Durante a Lei Seca nos Estados Unidos (1920–1933), o
governo acreditou que banir a fabricação e o consumo de álcool diminuiria a
criminalidade e protegeria a saúde pública. O resultado foi o oposto: milhares
de destilarias clandestinas, contrabando em larga escala e bebidas adulteradas
com metanol e outras substâncias tóxicas, que causaram cegueira, doenças e
mortes. Estima-se que mais de 10 mil pessoas morreram por envenenamento naquele
período.
A lição ficou registrada na história econômica:
quando há escassez e preços artificialmente altos, o mercado negro floresce. A
repressão e os impostos não eliminam o consumo, apenas o deslocam para o
subterrâneo.
Um século depois, o Brasil revive parte desse
dilema.

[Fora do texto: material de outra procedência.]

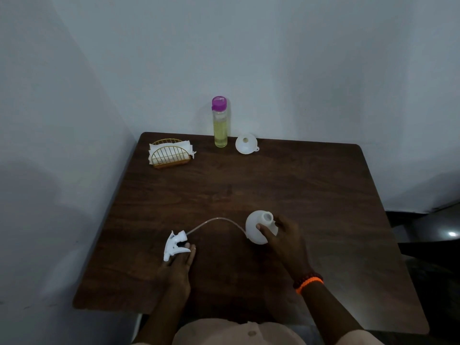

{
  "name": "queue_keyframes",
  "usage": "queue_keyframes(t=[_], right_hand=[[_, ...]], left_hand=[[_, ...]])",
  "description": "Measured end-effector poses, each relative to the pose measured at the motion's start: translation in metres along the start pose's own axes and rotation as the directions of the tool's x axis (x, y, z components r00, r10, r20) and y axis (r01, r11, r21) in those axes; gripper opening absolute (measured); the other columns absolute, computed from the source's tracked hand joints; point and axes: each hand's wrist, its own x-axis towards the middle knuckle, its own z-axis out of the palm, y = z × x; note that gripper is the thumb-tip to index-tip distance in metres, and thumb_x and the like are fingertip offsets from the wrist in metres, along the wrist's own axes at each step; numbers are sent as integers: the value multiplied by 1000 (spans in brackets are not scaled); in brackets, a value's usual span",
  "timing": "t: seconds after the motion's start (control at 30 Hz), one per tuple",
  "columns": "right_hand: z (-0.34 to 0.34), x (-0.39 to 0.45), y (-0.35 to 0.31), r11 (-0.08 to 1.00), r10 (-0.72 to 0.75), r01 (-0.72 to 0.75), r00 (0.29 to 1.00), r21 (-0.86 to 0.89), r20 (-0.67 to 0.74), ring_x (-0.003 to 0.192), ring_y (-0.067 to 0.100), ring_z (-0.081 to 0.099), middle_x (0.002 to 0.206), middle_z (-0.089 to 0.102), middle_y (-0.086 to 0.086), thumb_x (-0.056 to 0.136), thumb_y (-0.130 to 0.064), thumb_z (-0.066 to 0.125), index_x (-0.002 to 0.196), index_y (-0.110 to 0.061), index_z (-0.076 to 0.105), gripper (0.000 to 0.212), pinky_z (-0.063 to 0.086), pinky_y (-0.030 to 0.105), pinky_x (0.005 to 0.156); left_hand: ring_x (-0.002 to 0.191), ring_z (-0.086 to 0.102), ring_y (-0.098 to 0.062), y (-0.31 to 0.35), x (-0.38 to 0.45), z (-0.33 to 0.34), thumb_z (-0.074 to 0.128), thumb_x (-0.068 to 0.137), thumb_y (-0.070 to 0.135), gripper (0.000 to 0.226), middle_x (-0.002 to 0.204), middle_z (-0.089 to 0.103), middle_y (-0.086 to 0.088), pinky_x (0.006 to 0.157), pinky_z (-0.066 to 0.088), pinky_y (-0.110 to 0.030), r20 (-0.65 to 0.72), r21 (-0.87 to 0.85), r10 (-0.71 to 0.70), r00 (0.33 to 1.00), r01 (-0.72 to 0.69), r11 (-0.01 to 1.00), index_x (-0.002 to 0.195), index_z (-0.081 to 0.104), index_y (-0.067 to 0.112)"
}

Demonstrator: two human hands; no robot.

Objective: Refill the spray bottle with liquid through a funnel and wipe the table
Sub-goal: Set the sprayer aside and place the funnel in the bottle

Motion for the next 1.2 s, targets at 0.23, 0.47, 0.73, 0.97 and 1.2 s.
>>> queue_keyframes(t=[0.23, 0.47, 0.73, 0.97, 1.2], right_hand=[[0, 0, 1, 1000, 8, -9, 1000, -10, -9, 110, 12, 64, 119, 70, -5, 79, -45, 80, 122, -23, 66, 50, 57, 32, 86], [-1, 0, -1, 1000, 7, -7, 1000, -9, -3, 106, 7, 64, 115, 70, -9, 79, -43, 80, 120, -23, 68, 47, 54, 22, 81], [3, 1, 3, 999, 41, -41, 999, -6, -8, 109, 8, 61, 121, 68, -9, 77, -49, 80, 123, -24, 65, 55, 51, 22, 83], [0, 0, 4, 999, 30, -30, 1000, -29, -10, 108, 9, 64, 119, 70, -9, 75, -49, 80, 122, -26, 65, 54, 58, 35, 88], [-16, 0, 1, 999, -3, 5, 999, -44, 46, 109, 0, 56, 122, 61, -15, 78, -37, 82, 133, -26, 57, 61, 40, 5, 77]], left_hand=[[98, 65, -27, 5, 12, -9, 50, 101, -2, 31, 138, 59, -28, 68, 60, -21, -43, 248, -177, 983, 182, 951, 131, 55, -6], [83, 67, -23, 8, 10, -15, 59, 96, -5, 16, 109, 69, -18, 61, 62, -20, -47, 286, -215, 975, 220, 933, 109, 66, -10], [94, 68, -28, 7, 9, -15, 57, 98, -4, 24, 126, 65, -24, 78, 62, -28, -21, 337, -228, 973, 222, 915, 121, 62, -12], [86, 78, -34, -2, -9, 27, 73, 88, 0, 17, 92, 78, -21, 70, 66, -34, 108, 485, -154, 982, 83, 871, 105, 70, -5], [83, 79, -24, 0, -13, 101, 69, 92, 6, 12, 93, 79, -12, 83, 64, -46, 340, 640, -58, 938, -186, 745, 104, 72, 10]])
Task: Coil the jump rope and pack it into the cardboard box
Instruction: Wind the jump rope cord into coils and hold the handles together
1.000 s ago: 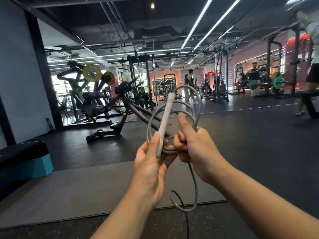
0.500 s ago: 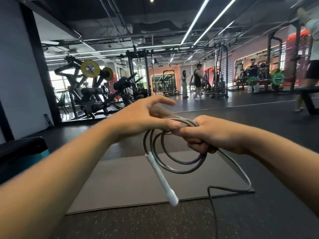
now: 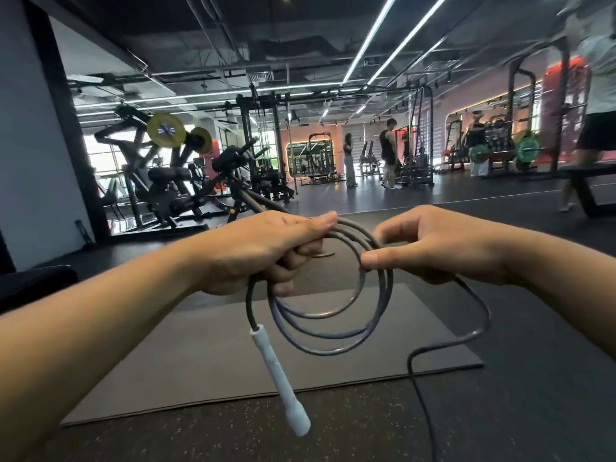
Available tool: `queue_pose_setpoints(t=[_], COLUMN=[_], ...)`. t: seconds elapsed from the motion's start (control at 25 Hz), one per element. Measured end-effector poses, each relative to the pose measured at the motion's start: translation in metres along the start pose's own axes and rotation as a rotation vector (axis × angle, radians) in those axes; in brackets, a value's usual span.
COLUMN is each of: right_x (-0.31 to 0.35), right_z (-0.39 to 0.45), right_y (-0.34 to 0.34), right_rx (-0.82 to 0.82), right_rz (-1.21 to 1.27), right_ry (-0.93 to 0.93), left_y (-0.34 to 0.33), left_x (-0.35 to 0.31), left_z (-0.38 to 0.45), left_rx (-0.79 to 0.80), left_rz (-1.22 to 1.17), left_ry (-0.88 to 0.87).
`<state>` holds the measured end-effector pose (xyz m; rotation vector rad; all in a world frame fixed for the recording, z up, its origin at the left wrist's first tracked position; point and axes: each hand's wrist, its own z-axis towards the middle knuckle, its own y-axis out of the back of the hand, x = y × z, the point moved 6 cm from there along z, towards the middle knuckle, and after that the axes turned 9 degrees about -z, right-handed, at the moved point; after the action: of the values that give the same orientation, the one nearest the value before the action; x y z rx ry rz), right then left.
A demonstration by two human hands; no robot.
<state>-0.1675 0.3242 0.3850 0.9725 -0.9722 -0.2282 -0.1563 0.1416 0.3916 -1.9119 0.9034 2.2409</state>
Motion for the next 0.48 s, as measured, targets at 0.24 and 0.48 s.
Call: queue_pose_setpoints(t=[0.24, 0.48], right_x=[-0.05, -0.089], right_z=[-0.011, -0.022], right_y=[0.017, 0.004], right_rx=[-0.16, -0.143], right_rz=[0.224, 0.388], right_ry=[-0.103, -0.194], left_y=[0.019, 0.027], left_x=[-0.008, -0.018], left_z=[-0.004, 0.0], left_rx=[-0.085, -0.168], left_rz=[-0.119, -0.259], left_ry=[-0.049, -0.097])
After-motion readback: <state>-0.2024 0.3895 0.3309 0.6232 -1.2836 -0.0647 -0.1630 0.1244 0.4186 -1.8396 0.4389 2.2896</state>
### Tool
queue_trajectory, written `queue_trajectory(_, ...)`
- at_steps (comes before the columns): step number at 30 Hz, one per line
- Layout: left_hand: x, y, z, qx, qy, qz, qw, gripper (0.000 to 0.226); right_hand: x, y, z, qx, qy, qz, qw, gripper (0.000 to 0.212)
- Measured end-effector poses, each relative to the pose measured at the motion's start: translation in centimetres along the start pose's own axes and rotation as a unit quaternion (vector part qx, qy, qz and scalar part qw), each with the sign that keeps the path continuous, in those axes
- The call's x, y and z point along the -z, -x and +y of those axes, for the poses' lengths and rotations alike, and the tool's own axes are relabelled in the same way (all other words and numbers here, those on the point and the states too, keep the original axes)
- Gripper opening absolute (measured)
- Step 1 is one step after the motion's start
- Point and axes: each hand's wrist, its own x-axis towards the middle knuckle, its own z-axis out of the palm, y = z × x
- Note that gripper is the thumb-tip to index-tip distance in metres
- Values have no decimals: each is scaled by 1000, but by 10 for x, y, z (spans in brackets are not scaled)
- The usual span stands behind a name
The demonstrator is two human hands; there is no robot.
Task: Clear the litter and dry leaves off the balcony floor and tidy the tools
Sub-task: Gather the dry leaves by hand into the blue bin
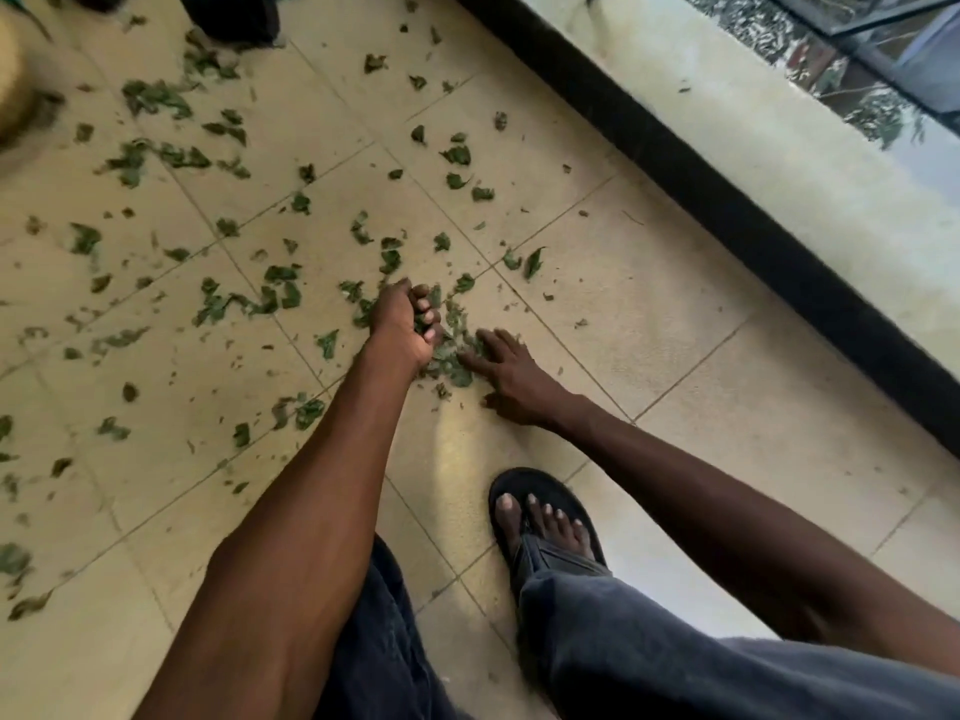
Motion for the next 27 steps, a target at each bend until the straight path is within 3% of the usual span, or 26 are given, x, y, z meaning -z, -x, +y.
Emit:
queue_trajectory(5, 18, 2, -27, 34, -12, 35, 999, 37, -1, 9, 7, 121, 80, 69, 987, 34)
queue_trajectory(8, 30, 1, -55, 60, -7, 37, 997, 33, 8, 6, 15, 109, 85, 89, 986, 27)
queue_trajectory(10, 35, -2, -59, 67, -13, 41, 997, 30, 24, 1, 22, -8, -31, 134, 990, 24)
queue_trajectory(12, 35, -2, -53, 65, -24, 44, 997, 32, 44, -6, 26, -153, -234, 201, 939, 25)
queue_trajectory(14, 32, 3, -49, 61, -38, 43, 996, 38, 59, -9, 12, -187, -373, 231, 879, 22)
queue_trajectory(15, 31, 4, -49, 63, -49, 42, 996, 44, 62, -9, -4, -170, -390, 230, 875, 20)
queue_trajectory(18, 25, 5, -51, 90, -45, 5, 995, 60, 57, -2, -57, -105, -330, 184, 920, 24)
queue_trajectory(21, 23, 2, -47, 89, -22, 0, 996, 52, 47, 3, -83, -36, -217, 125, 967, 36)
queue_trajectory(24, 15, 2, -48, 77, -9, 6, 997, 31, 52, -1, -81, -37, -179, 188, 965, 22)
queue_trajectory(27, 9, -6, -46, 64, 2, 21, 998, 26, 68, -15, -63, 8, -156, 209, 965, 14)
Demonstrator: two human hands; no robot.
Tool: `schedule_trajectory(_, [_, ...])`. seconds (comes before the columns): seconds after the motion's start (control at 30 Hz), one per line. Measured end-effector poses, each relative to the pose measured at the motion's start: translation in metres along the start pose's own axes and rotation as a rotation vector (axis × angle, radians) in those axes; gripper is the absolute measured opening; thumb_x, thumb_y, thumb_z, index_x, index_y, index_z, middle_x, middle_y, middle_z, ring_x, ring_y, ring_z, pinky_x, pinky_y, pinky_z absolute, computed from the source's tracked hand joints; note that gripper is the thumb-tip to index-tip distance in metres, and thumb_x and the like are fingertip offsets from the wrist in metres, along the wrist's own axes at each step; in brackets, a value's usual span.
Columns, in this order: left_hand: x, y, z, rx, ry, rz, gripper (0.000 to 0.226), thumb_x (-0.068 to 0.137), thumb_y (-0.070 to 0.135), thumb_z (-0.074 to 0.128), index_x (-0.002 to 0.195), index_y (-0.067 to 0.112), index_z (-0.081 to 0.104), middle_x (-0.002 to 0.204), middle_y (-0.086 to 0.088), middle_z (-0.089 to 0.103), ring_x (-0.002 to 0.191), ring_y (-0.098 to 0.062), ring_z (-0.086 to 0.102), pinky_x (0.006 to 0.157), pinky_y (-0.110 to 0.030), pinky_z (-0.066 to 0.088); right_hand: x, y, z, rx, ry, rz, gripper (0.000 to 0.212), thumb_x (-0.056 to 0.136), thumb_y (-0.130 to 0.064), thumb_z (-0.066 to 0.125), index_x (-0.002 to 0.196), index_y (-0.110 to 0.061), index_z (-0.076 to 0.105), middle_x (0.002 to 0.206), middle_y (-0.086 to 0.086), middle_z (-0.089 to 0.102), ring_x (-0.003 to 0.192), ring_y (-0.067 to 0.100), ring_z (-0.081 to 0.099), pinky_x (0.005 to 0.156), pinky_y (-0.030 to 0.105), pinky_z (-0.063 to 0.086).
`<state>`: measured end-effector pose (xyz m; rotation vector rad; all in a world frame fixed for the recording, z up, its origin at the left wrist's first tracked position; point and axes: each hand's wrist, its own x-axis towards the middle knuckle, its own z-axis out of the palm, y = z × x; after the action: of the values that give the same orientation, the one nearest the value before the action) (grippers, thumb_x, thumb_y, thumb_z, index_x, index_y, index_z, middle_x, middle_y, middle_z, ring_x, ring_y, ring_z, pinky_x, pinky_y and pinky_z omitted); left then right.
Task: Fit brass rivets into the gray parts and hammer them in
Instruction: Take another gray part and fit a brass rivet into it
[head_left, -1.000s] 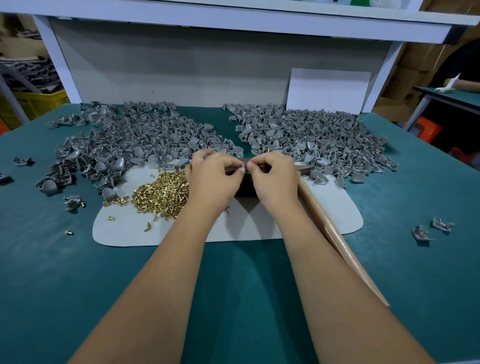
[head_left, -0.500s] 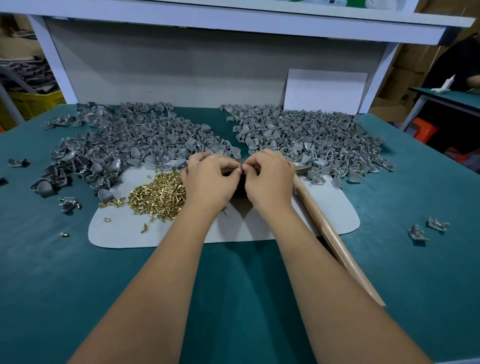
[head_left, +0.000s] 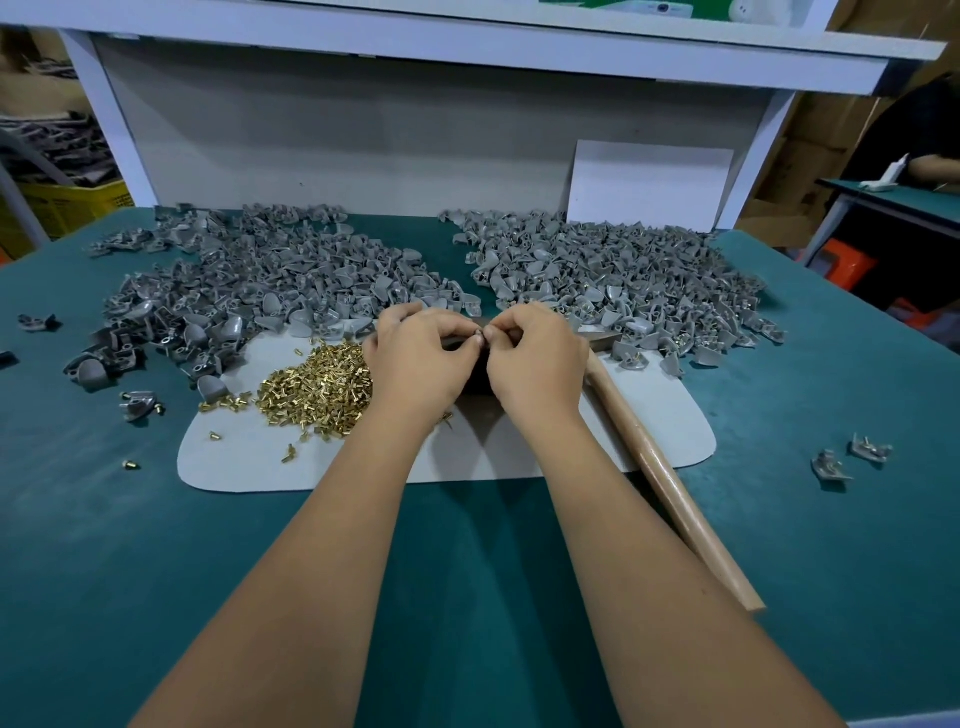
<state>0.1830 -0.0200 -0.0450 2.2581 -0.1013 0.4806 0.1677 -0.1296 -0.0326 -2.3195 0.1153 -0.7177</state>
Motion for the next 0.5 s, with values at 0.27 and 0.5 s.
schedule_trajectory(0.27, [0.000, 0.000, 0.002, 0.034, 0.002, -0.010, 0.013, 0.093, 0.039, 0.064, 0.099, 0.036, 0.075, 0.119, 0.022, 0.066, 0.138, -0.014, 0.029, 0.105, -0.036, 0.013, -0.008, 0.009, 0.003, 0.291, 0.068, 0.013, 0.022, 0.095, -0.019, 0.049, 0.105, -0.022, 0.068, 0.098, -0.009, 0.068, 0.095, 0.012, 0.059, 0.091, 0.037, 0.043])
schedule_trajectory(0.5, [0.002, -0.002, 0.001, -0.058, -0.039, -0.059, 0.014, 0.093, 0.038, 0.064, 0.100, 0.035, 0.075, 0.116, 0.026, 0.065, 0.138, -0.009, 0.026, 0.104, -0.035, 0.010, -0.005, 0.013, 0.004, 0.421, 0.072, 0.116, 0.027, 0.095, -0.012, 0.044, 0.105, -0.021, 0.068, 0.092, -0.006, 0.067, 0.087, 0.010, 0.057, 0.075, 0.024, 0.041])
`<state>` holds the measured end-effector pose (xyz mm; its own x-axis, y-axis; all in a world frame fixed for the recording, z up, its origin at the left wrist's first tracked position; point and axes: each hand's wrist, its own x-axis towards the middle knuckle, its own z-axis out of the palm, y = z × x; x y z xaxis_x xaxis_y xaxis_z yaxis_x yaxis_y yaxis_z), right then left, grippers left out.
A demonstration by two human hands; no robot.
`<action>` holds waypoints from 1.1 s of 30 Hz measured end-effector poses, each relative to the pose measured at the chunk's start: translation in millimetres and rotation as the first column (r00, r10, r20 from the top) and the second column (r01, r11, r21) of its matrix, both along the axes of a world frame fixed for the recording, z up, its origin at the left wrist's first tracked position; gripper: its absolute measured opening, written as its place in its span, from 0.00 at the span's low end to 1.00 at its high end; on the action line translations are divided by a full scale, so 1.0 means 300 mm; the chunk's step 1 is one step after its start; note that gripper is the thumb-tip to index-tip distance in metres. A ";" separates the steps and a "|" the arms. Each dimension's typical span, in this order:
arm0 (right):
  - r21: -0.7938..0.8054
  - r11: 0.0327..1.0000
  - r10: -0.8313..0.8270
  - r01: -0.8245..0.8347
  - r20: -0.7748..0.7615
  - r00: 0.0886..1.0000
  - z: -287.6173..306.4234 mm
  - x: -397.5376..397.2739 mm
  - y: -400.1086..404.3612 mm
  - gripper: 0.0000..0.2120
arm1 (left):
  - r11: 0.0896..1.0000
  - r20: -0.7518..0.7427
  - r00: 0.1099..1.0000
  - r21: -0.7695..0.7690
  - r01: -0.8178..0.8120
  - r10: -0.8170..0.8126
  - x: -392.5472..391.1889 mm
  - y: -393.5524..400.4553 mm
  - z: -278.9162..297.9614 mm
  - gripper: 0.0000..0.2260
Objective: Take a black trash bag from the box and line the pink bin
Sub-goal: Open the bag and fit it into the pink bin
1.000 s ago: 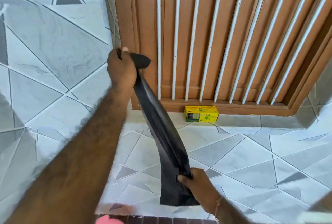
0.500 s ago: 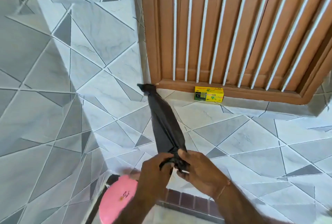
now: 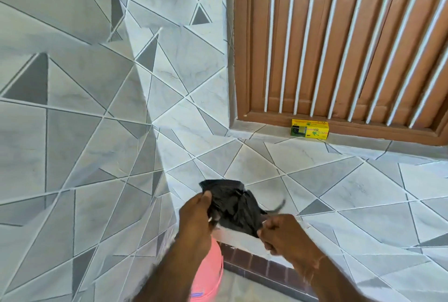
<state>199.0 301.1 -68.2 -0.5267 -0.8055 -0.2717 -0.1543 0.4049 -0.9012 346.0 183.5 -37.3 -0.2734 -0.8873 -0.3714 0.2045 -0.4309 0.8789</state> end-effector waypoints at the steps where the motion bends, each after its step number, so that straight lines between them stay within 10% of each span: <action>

Embora a produção e a venda de bebidas alcoólicas sejam legais, a
tributação sobre destilados é tão elevada que cria um incentivo semelhante ao
da proibição. De acordo com dados da Associação Brasileira de Bebidas
Destiladas (ABBD), até 80% do preço final de um destilado como uísque, cachaça
ou vodka corresponde a impostos: IPI, ICMS, PIS, Cofins e contribuições
estaduais.
Essa carga transforma o produto legal em artigo de
luxo e abre espaço para falsificadores e contrabandistas. Um estudo da
Euromonitor estima que 36% das bebidas alcoólicas consumidas no país são
ilegais, gerando perdas fiscais de R$ 28 bilhões anuais. Só em 2024, o mercado
de destilados falsificados cresceu mais de 25%, impulsionado pela alta de
preços e pela queda do poder de compra.
Além do impacto econômico, há riscos diretos à
saúde. A chamada “crise do metanol”, com casos recentes de intoxicações e
mortes, é consequência direta desse ambiente. Bebidas falsificadas utilizam
álcool industrial ou solventes, produtos de limpeza e corantes para imitar
marcas conhecidas.
Para o setor, o problema não será resolvido apenas
com mais fiscalização. Enquanto o Estado mantiver tributos excessivos e
desiguais, destilados pagando quatro ou cinco vezes mais que cervejas, por
exemplo, o incentivo ao crime continuará. Como lembra o economista Roberto
Nonato, “a tributação punitiva não muda hábitos, apenas empurra o consumo para
o ilegal”.
Especialistas defendem que o Brasil adote um modelo
mais racional de tributação, baseado no teor alcoólico e na equivalência entre
categorias. Esse formato já é utilizado em países europeus e ajuda a equilibrar
arrecadação e segurança sanitária.
Da Lei Seca à prateleira brasileira, o enredo é o
mesmo: quando o preço se torna proibitivo, o crime descobre um negócio
lucrativo. E nenhuma lei, por mais severa que seja, consegue competir com um
mercado que nasce da própria distorção tributária.